**WHAT IS EXPECTED:** Give back the full listing exactly, setting the pictures aside.

**RAW DATA:**
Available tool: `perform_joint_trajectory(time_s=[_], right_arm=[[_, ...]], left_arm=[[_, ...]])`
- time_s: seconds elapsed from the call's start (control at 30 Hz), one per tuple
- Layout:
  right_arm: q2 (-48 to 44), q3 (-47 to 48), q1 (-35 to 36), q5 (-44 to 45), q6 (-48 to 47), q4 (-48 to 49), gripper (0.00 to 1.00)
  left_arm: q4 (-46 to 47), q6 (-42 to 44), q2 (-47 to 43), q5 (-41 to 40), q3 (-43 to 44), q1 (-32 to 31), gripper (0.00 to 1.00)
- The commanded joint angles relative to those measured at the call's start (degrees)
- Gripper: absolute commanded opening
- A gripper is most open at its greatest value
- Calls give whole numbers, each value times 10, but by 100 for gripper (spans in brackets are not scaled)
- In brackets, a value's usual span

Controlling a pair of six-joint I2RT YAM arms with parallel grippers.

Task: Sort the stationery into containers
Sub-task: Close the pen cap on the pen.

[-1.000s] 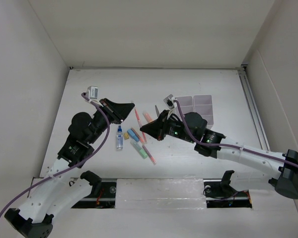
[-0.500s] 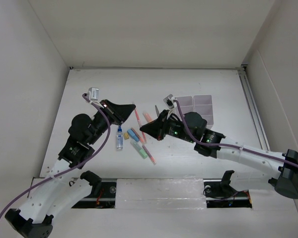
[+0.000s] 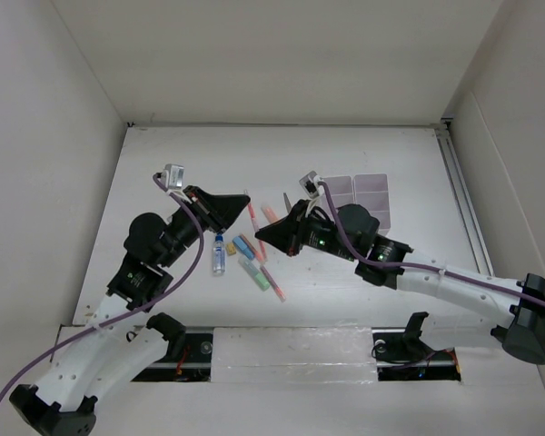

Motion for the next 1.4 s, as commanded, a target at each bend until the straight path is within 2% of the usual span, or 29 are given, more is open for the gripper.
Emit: perform_joint_trajectory(time_s=[0.0,0.6,1.07,1.37], right_arm=[[-4,28,5,0,0,25,0],[-14,23,5,46,18,19,0],[-42,-5,5,107,65,67,0],[-42,-11,5,113,85,85,0]], left_arm=[[39,21,-2,33,-9,0,0],[41,16,-8,39,-32,0,0],[46,5,-13,39,-42,0,0],[58,-5,-23,34,-47,0,0]])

**EXERCISE OUTPUT:**
Available tool: `perform_joint_trajectory(time_s=[_], right_arm=[[_, ...]], left_arm=[[_, ...]])`
- time_s: seconds elapsed from the call's start (control at 30 Hz), one per tuple
- Layout:
  right_arm: q2 (-48 to 44), q3 (-47 to 48), q1 (-35 to 36), q5 (-44 to 45), q6 (-48 to 47), q4 (-48 to 49), gripper (0.00 to 1.00)
  left_arm: q4 (-46 to 47), q6 (-42 to 44), q2 (-47 to 43), q5 (-41 to 40), q3 (-43 to 44), q1 (-32 to 31), gripper (0.00 to 1.00)
- The commanded joint angles relative to those measured at the call's start (degrees)
- Gripper: absolute commanded opening
- A gripper is most open at its greatest value
- Calls give whole numbers, each value times 10, but by 100 for gripper (spans in brackets are not scaled)
- In brackets, a value's usual span

Controlling a pair of six-joint I2RT YAM arms with parallel grippers.

Task: Sort the stationery into containers
Sub-task: Close the pen cap on the pen.

[-1.000s] 
[-0.500s] 
[+0.000s] 

Motion for the next 1.4 s, as commanded, a target at each bend until the straight path is within 2% of the usual span, or 29 are given, more is open for the gripper.
Emit: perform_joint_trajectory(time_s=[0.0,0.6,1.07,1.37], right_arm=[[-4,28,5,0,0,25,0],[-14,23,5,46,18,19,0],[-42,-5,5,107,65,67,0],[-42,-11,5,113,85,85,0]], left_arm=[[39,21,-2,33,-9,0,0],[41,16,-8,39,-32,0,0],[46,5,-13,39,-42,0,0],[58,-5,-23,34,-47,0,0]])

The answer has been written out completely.